Control of inflammation is indispensable for optimal oral wound healing and tissue regeneration. Several biomaterials have been used to enhance the regenerative outcomes; however, the biomaterial implantation can ensure an immune-inflammatory response. The interface between the cells and the biomaterial surface plays a critical role in determining the success of soft and hard tissue regeneration. The initial inflammatory response upon biomaterial implantation helps in tissue repair and regeneration, however, persistant inflammation impairs the wound healing response. The cells interact with the biomaterials through extracellular matrix proteins leading to protein adsorption followed by recruitment, attachment, migration, and proliferation of several immune-inflammatory cells. Physical nanotopography of biomaterials, such as surface proteins, roughness, and porosity, is crucial for driving cellular attachment and migration. Similarly, modification of scaffold surface chemistry by adapting hydrophilicity, surface charge, surface coatings, can down-regulate the initiation of pro-inflammatory cascades. Besides, functionalization of scaffold surfaces with active biological molecules can down-regulate pro-inflammatory and pro-resorptive mediators' release as well as actively up-regulate anti-inflammatory markers. This review encompasses various strategies for the optimization of physical, chemical, and biological properties of biomaterial and the underlying mechanisms to modulate the immune-inflammatory response, thereby, promoting the tissue integration and subsequent soft and hard tissue regeneration potential of the administered biomaterial.

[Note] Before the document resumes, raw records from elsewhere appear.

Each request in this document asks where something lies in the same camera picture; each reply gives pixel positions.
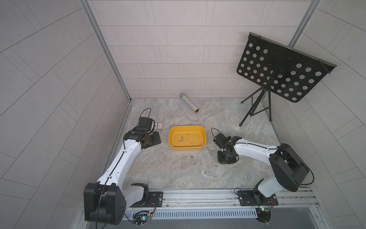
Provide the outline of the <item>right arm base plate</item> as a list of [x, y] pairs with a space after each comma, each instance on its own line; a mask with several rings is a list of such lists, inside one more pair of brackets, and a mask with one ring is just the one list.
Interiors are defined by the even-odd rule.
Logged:
[[267, 198], [259, 191], [235, 189], [234, 193], [238, 196], [241, 206], [278, 206], [278, 200], [275, 194]]

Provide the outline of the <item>left green circuit board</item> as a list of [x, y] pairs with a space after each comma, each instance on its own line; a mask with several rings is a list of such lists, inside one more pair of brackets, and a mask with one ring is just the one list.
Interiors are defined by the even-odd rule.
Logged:
[[132, 222], [133, 224], [137, 226], [143, 227], [145, 223], [150, 221], [152, 219], [152, 213], [150, 213], [147, 210], [139, 211], [132, 216]]

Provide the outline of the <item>rhinestone silver microphone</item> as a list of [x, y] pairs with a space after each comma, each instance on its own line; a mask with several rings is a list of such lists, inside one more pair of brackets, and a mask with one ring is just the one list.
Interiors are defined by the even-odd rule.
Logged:
[[199, 108], [186, 96], [185, 93], [180, 94], [180, 98], [195, 112], [199, 112]]

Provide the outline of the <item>playing card box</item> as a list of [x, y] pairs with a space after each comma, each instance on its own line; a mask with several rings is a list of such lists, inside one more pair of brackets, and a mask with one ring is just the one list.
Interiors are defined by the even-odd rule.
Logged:
[[156, 131], [163, 130], [163, 123], [155, 123], [155, 125], [154, 125], [154, 129], [155, 129]]

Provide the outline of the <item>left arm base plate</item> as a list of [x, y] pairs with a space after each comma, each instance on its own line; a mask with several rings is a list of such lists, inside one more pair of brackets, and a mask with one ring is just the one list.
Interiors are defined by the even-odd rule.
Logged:
[[148, 196], [144, 195], [143, 199], [139, 202], [134, 203], [131, 208], [160, 208], [163, 201], [163, 192], [153, 191], [149, 192]]

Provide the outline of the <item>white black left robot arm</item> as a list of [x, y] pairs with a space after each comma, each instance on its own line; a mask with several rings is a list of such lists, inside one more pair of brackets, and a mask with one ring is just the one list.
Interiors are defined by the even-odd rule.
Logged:
[[133, 183], [123, 189], [123, 183], [141, 150], [159, 144], [161, 139], [157, 131], [131, 130], [125, 134], [123, 146], [107, 171], [84, 189], [84, 219], [87, 222], [118, 225], [127, 208], [144, 207], [149, 202], [147, 184]]

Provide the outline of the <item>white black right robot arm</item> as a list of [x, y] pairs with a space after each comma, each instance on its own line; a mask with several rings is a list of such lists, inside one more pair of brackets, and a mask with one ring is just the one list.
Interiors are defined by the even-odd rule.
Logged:
[[221, 149], [217, 152], [220, 164], [234, 164], [240, 156], [247, 156], [271, 166], [274, 175], [259, 181], [253, 189], [256, 203], [268, 200], [277, 192], [296, 192], [303, 181], [312, 173], [307, 164], [288, 144], [267, 146], [247, 141], [241, 137], [225, 137], [218, 134], [213, 142]]

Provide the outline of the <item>right green circuit board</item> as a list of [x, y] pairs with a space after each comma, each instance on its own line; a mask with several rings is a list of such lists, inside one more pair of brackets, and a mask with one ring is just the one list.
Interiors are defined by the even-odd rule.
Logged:
[[256, 208], [256, 220], [262, 224], [269, 224], [272, 218], [272, 211], [266, 208]]

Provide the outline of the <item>green circuit board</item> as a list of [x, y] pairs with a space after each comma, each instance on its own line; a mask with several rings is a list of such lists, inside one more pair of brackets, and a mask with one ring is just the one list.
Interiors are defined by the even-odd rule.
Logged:
[[152, 219], [152, 213], [150, 213], [147, 210], [139, 211], [132, 216], [132, 222], [133, 224], [137, 226], [143, 227], [145, 223], [150, 221]]
[[266, 208], [256, 208], [256, 220], [262, 224], [269, 224], [272, 218], [272, 211]]

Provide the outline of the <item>yellow plastic storage box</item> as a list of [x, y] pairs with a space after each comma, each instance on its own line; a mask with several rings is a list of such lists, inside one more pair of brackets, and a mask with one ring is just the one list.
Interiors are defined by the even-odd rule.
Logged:
[[200, 150], [206, 143], [206, 132], [202, 126], [175, 126], [169, 131], [169, 146], [176, 151]]

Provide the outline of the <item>black perforated music stand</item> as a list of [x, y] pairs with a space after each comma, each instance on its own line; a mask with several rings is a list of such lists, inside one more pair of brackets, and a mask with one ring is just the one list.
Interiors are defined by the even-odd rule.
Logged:
[[256, 109], [265, 95], [268, 101], [272, 94], [292, 103], [301, 101], [335, 68], [335, 64], [250, 32], [236, 69], [237, 74], [259, 86], [256, 100], [254, 94], [248, 96], [252, 106], [246, 117], [258, 114]]

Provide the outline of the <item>aluminium rail frame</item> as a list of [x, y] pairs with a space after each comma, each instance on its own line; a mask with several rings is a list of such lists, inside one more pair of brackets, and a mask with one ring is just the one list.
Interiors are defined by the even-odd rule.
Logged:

Keywords: Topography; implants; inflammation; oral disease; periodontitis; regeneration; scaffold.

Figure 1.

Local reactions to biomaterial surface by time. Phase I: surface wetting and adsorption of molecules (proteins) mainly derived from blood. Phase II: battle between local cells or bacteria for adhesion onto the surface. Phase III: formation of extracellular matrix (ECM) and focal adhesion contacts. Phase IV: the cells started to proliferate and differentiate hence tissue is re-modeled.

Figure 2.

The implantation of a biomedical implant triggers innate and adaptive host inflammatory responses. Periodontal pathogens in the biofilm activate a host immune response that leads to the production of several cytokines (represented by gray spheres) from oral epithelial cells and immune cells. Macrophages and neutrophils play an important role in the initial phase of inflammation, followed by the adaptive immune response orchestrated by lymphocytes.

Figure 3.

Schematic presentation of various surface coatings for dental implants and controlled-drug release systems for immune-inflammatory modulation.

Figure 4.

Physical, chemical, and biological modifications of biomaterials can dictate the cellular response to biomaterial scaffold implantation, thus, preventing foreign body giant cell formation. Such modifications can limit biofilm formation and can promote bacterial phagocytosis, opsonization, and apoptosis by macrophages. Optimization of surface properties of biomaterials can cause the macrophages to switch to the anti-inflammatory M2 phenotype.